[Saved data entries]

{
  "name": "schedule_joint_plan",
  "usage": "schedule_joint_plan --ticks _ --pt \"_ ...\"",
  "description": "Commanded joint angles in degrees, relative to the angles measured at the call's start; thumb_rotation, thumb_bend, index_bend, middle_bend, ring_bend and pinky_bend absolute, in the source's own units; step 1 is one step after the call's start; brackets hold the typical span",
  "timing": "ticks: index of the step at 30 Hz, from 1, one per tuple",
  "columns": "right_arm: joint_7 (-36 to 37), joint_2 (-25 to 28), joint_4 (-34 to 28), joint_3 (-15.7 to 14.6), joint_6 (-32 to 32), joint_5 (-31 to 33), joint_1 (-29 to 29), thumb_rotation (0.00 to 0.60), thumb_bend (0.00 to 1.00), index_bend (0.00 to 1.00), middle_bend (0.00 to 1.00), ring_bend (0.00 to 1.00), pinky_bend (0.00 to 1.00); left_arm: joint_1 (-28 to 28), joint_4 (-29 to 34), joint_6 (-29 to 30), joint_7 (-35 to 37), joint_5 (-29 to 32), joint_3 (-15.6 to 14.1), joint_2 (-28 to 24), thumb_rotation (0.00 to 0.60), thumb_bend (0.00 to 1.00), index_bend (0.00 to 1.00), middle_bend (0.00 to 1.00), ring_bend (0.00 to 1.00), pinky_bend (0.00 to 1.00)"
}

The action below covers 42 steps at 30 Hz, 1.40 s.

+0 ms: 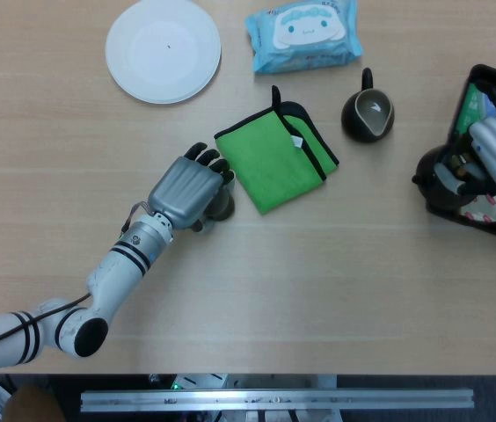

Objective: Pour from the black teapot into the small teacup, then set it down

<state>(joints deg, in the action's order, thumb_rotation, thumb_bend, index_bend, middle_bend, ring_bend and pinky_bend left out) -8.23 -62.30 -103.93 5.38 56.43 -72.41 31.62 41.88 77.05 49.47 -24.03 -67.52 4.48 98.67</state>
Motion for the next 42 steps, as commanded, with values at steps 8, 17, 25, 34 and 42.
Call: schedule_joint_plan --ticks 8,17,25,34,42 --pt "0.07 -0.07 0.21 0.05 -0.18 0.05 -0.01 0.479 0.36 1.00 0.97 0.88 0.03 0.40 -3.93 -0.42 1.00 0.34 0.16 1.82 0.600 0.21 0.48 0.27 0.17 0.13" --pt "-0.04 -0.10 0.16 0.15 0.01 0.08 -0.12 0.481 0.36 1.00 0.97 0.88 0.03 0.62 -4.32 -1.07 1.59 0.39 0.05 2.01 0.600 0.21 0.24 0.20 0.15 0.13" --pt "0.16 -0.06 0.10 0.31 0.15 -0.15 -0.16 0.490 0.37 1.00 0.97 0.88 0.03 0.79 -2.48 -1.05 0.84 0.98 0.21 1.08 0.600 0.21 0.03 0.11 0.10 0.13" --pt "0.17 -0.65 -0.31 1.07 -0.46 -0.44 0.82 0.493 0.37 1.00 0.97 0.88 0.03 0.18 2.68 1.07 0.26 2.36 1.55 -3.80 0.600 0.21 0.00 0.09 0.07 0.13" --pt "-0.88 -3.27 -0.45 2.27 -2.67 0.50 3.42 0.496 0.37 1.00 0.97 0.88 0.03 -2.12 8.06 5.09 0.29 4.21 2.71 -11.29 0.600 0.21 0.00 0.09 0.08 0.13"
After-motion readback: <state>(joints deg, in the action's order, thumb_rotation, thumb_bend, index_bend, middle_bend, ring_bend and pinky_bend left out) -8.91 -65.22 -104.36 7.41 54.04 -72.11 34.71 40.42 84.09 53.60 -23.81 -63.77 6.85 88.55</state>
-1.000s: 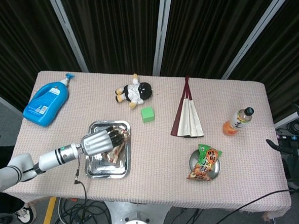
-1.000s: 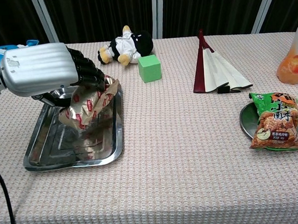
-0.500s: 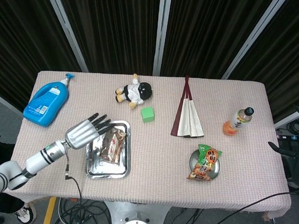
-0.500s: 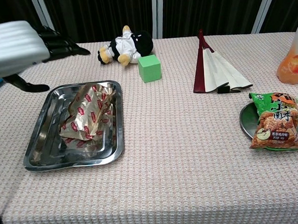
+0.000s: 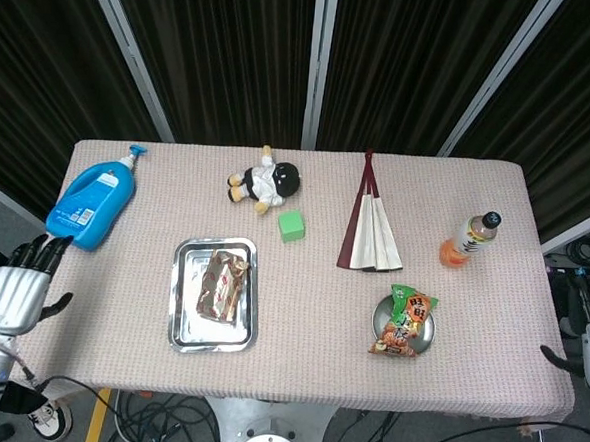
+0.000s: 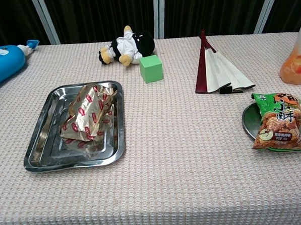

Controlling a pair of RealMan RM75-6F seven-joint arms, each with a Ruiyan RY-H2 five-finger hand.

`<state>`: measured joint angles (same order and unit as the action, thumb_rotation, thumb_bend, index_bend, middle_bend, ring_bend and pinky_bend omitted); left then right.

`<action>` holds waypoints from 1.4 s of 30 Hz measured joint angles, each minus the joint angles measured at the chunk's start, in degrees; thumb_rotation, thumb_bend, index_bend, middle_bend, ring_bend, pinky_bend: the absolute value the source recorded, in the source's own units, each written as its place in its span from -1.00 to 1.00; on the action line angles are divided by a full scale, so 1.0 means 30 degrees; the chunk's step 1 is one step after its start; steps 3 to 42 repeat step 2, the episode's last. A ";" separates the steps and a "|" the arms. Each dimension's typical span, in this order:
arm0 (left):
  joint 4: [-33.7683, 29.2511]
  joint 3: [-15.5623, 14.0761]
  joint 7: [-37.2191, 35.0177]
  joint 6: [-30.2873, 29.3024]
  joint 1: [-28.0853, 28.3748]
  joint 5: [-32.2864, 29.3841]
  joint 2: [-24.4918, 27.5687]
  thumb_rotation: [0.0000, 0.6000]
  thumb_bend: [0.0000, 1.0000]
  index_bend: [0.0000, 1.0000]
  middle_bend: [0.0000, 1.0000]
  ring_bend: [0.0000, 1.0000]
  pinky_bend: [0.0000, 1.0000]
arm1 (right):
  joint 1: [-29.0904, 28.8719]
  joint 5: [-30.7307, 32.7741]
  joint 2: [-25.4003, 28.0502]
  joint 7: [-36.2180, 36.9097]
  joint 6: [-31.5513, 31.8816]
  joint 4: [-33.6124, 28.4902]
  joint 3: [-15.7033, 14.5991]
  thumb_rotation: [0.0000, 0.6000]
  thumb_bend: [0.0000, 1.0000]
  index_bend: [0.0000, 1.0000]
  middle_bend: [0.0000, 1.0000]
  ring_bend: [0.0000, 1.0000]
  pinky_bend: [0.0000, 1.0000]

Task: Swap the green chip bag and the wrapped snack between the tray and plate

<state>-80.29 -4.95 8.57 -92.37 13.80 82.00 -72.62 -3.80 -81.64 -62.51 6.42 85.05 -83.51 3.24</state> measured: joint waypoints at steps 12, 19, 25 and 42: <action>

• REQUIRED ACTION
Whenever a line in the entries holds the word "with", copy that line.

• REPLY
Motion for the next 42 steps, as commanded, with values at steps 8, 17, 25, 34 and 42.
Controlling a pair of RealMan RM75-6F seven-joint arms, each with a Ruiyan RY-H2 five-finger hand.

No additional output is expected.